1733155265 is Dec 2 11:01:05 EST 2024 and the webhook deliveries for drupal/core are:

  • 2024-12-02 10:42:08
  • 2024-12-02 11:11:53

Right now, a committer is committing at a good pace, but this still doesn't line up as well as the above timestamps.

Also interesting, the time is the exact same for all three packages. Our webhook deliveries for drupal/core-recommended are skewed by a few seconds:

  • 2024-12-02 10:41:49
  • 2024-12-02 11:11:04

All three of these packages are derived from the same repository with subtree splits. Our splitting script doesn't coordinate pushes at the exact same time.

So it seems like something in Packagist.org is updating all three at the same timestamp for the changes.json API, unrelated to webhook pushes.

@Seldaek
Copy link
Member

Seldaek commented Dec 10, 2024

OK so I added some tracking of what triggered an update job, and this reveals something interesting maybe? :)

+----------------------------+---------------------+---------------------+-----------+-----------------+-----------------------------------------------------------+
| name                       | createdAt           | completedAt         | status    | type            | j.payload->>'$.source'                                    |
+----------------------------+---------------------+---------------------+-----------+-----------------+-----------------------------------------------------------+
| drupal/cms                 | 2024-12-10 15:18:49 | 2024-12-10 15:18:51 | completed | package:updates | manual_hook (Drupal-Infrastructure @ /api/update-package) |
| drupal/drupal              | 2024-12-10 15:17:29 | 2024-12-10 15:17:33 | completed | package:updates | github_official_hook                                      |
| drupal/legacy-project      | 2024-12-10 14:58:26 | 2024-12-10 15:01:18 | completed | package:updates | manual_hook (Drupal-Infrastructure @ /api/update-package) |
| drupal/legacy-project      | 2024-12-10 14:58:25 | 2024-12-10 14:58:28 | completed | package:updates | github_official_hook                                      |
| drupal/recommended-project | 2024-12-10 14:58:23 | 2024-12-10 15:01:18 | completed | package:updates | manual_hook (Drupal-Infrastructure @ /api/update-package) |
| drupal/recommended-project | 2024-12-10 14:58:23 | 2024-12-10 14:58:25 | completed | package:updates | github_official_hook                                      |
| drupal/core                | 2024-12-10 14:58:20 | 2024-12-10 15:01:18 | completed | package:updates | manual_hook (Drupal-Infrastructure @ /api/update-package) |
| drupal/core                | 2024-12-10 14:58:19 | 2024-12-10 14:58:22 | completed | package:updates | github_official_hook                                      |

Seems like we get pushes from our packagist-configured github hook and then just a bit after (or in one instance a minute later) another one from the Drupal-Infrastructure user using API.

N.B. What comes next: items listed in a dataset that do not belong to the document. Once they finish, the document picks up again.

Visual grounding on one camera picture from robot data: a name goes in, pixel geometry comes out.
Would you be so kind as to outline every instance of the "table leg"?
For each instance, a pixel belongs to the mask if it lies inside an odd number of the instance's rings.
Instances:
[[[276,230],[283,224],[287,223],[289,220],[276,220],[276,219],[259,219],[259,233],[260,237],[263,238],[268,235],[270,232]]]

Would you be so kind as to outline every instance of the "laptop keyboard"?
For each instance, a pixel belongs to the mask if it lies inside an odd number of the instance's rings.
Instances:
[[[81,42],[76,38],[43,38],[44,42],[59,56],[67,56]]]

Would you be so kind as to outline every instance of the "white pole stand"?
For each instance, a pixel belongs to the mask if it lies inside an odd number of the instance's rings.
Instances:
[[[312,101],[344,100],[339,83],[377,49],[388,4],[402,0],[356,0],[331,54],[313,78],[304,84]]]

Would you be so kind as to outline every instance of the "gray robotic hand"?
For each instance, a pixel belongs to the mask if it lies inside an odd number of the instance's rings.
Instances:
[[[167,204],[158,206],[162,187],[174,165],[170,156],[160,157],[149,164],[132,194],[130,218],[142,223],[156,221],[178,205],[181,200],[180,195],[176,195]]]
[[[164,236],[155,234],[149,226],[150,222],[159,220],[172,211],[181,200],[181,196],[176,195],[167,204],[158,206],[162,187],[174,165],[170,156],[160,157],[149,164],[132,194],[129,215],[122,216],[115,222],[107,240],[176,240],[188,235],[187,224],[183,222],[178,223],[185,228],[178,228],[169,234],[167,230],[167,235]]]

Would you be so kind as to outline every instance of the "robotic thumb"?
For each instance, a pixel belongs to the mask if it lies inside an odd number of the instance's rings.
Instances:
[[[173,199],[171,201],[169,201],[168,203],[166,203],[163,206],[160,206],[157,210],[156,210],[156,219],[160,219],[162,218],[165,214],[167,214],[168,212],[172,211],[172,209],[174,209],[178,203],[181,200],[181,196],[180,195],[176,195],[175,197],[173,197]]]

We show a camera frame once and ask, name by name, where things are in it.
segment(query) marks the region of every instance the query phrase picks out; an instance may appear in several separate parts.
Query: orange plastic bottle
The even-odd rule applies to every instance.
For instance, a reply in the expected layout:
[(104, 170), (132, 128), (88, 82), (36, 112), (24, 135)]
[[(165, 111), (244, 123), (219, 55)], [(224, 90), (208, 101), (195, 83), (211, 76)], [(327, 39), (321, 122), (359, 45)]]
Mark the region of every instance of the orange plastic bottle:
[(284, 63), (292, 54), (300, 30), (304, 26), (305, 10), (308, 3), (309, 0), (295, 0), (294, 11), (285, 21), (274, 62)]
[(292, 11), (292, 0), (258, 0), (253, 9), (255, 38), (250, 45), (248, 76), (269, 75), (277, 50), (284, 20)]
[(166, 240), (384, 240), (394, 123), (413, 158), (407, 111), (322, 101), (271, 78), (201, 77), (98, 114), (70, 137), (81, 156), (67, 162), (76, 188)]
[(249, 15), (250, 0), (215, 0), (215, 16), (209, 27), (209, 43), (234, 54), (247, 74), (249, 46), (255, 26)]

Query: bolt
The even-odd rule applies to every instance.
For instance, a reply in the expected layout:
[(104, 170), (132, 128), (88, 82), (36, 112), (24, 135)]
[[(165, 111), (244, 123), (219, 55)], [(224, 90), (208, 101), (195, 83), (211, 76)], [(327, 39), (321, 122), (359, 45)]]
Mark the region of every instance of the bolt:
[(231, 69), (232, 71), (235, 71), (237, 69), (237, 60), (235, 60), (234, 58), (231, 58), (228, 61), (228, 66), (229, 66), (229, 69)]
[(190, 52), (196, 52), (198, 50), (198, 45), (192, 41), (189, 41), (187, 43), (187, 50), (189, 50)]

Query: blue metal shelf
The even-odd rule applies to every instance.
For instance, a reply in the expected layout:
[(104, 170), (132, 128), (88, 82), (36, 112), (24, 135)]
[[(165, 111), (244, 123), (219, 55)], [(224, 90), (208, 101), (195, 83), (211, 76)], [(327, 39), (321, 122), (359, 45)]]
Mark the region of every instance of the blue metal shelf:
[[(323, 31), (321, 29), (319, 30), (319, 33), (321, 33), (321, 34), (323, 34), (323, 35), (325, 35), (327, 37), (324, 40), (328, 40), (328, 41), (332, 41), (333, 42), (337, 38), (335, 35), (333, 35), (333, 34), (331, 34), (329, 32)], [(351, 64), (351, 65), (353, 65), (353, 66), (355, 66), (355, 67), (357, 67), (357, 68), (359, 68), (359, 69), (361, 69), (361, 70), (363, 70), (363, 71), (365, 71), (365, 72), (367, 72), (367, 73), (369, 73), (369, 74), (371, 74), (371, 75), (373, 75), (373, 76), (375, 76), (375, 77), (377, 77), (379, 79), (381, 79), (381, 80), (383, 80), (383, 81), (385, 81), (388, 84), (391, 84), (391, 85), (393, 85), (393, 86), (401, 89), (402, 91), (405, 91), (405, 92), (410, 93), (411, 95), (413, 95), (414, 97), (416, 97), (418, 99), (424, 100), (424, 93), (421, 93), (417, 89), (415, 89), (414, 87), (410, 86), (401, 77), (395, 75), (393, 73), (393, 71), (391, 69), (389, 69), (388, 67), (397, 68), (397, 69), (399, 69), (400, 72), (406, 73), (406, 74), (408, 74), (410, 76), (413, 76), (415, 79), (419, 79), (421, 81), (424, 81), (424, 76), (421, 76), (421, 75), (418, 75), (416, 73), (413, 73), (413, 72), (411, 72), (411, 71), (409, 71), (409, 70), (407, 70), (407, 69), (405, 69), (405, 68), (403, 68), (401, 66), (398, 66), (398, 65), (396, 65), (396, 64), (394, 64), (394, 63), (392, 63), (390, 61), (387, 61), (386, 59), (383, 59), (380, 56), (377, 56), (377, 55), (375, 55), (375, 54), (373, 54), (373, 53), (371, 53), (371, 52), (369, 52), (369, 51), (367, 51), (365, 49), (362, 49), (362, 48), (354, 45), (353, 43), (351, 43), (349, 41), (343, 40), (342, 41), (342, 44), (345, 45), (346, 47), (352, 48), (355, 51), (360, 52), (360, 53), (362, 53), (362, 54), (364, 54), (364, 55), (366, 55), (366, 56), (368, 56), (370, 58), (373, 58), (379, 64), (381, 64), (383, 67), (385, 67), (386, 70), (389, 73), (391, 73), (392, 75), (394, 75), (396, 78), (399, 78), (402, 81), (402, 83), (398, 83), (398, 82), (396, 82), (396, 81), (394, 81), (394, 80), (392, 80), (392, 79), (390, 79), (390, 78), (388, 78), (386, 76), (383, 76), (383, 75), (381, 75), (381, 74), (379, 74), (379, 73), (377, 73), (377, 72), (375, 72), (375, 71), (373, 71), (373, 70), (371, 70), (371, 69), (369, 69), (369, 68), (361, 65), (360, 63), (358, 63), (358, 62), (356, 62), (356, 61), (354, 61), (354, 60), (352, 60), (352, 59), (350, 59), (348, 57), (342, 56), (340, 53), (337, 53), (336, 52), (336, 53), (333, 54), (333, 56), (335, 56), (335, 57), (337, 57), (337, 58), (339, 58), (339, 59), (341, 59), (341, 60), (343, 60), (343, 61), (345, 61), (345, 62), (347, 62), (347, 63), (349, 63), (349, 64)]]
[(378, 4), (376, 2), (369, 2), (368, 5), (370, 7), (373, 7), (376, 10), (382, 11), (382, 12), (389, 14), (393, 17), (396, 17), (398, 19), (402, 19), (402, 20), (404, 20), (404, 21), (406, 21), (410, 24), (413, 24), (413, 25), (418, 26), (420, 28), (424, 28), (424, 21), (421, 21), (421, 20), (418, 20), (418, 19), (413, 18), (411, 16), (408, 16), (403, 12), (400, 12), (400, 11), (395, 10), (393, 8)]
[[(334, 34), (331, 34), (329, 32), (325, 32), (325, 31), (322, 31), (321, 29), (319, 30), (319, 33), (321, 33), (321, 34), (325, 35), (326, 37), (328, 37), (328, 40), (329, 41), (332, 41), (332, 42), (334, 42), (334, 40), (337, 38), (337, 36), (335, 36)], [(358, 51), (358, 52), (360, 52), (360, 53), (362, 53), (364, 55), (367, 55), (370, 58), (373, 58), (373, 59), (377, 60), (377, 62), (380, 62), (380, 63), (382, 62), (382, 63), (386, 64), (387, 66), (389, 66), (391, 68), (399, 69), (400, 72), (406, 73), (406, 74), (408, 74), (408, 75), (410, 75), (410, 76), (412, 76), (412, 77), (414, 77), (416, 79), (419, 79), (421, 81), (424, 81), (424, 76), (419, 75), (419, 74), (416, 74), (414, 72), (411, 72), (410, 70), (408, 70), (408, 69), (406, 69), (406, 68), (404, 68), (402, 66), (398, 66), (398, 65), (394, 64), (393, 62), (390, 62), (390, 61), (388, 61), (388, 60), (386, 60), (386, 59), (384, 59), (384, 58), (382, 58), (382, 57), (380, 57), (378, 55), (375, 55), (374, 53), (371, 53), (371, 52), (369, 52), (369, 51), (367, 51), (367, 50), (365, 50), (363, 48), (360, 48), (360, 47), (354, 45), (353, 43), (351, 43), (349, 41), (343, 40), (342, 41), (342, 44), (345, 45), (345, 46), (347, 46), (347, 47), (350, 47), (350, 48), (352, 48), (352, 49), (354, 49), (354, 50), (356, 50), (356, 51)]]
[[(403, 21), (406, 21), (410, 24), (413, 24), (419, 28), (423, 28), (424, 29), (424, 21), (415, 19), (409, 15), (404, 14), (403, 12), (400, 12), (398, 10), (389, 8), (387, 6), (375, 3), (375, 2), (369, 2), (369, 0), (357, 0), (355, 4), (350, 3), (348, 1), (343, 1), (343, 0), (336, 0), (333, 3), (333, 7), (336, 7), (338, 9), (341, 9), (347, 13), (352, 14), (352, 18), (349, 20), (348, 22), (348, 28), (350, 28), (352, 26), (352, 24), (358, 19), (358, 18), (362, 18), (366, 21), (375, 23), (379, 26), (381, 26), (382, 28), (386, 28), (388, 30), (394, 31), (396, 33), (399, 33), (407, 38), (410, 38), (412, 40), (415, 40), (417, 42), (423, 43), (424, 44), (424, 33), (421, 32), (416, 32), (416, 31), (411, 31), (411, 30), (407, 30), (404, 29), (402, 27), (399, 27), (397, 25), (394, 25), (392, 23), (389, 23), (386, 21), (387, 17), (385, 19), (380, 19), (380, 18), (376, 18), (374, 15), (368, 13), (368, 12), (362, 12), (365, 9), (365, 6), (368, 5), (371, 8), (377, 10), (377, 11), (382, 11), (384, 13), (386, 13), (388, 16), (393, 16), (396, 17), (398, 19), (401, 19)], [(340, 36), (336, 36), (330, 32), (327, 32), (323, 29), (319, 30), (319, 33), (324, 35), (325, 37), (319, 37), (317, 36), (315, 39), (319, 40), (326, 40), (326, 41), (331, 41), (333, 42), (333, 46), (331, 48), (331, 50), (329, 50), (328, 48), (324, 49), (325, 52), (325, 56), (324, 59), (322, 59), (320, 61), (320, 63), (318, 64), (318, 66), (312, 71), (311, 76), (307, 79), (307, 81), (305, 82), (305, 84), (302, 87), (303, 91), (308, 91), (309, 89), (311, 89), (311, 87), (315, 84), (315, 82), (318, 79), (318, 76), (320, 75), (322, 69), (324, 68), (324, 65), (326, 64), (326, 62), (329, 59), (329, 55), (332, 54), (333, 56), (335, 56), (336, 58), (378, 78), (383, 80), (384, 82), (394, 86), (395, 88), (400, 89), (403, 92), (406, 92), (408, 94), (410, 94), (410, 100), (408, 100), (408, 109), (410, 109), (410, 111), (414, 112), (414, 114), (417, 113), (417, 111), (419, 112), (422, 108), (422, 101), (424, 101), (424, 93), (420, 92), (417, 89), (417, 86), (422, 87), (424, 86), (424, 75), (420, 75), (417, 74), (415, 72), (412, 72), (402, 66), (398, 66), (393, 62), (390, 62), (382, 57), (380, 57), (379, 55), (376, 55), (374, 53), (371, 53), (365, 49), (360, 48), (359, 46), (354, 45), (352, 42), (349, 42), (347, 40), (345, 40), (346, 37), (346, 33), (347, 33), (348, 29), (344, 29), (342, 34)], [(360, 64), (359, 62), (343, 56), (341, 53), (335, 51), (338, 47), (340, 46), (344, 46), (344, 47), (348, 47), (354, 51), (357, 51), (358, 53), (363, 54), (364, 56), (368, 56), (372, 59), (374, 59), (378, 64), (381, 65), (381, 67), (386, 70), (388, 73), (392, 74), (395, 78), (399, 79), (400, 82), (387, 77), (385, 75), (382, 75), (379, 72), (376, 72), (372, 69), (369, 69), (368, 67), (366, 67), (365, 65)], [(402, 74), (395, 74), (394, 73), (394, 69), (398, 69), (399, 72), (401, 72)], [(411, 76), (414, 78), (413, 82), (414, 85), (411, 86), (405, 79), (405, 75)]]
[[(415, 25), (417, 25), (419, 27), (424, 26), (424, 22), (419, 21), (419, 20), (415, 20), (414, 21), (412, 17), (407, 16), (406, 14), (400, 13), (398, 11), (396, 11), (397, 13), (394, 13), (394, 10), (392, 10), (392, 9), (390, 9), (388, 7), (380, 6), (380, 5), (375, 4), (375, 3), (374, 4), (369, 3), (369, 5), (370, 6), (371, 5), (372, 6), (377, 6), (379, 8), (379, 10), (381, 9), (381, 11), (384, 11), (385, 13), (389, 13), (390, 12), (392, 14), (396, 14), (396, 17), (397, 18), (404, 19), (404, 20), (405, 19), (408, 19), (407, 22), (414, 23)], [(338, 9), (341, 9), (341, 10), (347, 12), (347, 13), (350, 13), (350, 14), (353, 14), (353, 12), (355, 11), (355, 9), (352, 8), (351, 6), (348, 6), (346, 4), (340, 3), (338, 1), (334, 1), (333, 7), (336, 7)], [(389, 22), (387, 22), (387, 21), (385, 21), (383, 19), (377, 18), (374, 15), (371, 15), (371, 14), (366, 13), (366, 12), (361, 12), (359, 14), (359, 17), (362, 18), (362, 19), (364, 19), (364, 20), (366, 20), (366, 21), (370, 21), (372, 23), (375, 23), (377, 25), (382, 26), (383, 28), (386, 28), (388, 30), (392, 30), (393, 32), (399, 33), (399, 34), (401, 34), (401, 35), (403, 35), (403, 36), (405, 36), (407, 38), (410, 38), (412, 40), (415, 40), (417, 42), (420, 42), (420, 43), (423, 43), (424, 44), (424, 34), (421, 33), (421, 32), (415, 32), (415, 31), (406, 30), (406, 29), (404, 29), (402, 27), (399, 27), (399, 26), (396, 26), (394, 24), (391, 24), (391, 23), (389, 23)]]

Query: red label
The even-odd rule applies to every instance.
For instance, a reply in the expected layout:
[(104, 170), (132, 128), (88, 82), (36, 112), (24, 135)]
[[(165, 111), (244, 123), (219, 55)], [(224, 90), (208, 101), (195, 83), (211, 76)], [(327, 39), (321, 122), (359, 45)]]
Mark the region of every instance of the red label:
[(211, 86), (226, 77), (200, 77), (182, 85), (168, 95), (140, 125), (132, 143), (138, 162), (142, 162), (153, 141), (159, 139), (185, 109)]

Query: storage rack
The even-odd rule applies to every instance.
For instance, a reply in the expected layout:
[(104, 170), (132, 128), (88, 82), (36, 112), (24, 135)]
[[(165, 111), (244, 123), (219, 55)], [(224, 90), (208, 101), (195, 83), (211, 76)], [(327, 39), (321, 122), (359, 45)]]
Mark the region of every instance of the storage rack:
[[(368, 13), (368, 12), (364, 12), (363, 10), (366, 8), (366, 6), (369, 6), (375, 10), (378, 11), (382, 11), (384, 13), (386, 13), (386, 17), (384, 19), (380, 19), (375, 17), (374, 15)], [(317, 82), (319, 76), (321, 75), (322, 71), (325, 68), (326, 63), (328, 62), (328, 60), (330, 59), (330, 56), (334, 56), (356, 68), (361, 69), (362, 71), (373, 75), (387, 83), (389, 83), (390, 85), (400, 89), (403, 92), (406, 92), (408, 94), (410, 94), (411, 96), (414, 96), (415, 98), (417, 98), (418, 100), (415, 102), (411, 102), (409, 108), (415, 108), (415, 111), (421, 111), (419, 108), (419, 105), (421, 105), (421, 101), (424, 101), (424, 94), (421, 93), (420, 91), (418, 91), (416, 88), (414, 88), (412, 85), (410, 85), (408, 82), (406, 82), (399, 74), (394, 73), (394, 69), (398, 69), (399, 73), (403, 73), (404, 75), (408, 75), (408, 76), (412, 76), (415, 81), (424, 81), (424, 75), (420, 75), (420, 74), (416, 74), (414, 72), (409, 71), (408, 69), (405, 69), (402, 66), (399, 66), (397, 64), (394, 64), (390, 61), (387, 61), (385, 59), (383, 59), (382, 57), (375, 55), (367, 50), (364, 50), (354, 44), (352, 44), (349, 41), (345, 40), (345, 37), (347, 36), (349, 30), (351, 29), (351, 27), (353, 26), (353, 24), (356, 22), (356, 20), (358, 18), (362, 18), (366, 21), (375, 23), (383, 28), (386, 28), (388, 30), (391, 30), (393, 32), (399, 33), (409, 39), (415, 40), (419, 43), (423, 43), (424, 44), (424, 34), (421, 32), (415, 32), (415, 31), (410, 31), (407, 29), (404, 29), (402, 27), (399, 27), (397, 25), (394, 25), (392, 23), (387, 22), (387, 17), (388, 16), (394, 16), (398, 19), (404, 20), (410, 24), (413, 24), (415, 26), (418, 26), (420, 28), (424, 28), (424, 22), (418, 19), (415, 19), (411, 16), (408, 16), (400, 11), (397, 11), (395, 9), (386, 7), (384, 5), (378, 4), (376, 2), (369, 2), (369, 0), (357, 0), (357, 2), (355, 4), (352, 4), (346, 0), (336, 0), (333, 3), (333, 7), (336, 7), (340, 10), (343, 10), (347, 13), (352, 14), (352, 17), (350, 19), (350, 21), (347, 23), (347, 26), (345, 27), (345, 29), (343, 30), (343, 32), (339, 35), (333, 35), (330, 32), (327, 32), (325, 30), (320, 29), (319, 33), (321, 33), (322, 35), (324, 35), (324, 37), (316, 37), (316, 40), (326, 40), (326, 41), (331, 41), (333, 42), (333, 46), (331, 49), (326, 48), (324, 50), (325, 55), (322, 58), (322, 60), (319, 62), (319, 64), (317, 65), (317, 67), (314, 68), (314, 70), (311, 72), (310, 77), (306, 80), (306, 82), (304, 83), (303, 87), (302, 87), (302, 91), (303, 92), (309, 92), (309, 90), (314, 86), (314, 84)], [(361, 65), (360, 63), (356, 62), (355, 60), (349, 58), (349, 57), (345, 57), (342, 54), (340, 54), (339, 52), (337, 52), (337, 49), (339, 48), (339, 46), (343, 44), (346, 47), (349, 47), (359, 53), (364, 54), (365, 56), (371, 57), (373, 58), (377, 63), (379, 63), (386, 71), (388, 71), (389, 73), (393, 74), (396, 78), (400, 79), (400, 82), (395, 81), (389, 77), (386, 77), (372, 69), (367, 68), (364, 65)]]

The second update gets queued tho and retried after a bit I think which leads to the completedAt being usually a few minutes behind the first update.

@Seldaek
Copy link
Member

Seldaek commented Dec 10, 2024

Also note that it does not seem to be doing it for drupal/drupal (no manual hook) or drupal/cms (that one has no official hook firing but only the API one 🤷🏻‍♂️ )

@drumm
Copy link
Author

drumm commented Dec 11, 2024

Thanks for the additional tracking!

The doubled up ones must be https://bitbucket.org/drupalorg-infrastructure/subtree-splitter/src/ee8b917a1806f2ff682116e279e6f5781089f3f0/src/Command/PushCommand.php#lines-105. There's some logic to untangle, and I won't make any deployments for a few days while I'm traveling. Something along the lines of:

  • Leave the package creation logic, for when Drupal Core adds a new component
  • I believe this is shared code for core subtree splits and other uses. The core subtree splits with a GitHub repository can skip the update event, since GitHub webhooks took care of this
  • Or we could deconfigure GitHub webhooks and just rely on us sending the API requests. That would isolate ourselves from a GitHub webhook outage or delay, and avoid thinking about this code; however, making these packages as normal as possible is good and predictable

To explain the ones behaving correctly already:

  • drupal/drupal is a basic mirror without anything special, so the webhook works normally
  • drupal/cms does not have a GitHub repository, its only on our self-hosted GitLab, so we use the API. I believe the code doing this is the shared code for other uses above

So the hope is removing the double updates normalizes all of the behavior for the 3 packages in https://packagist.org/metadata/changes.json

@Seldaek
Copy link
Member

Seldaek commented Dec 11, 2024

Yeah I agree, hopefully that'll solve it. If it's not that then I currently have no clue what else could be the cause.

@drumm
Copy link
Author

drumm commented Jan 2, 2025

I deployed my first approach on December 23, https://bitbucket.org/drupalorg-infrastructure/subtree-splitter/commits/85ded723114a42c0b87ea45e44bc4ad63cf4c7f0

This has improved for us, except it’s not correlated to anything I've spotted so far. drupal/core-recommended settled down to expected behavior on November 22, reverted back to as this issue describes December 5, and got better on December 13.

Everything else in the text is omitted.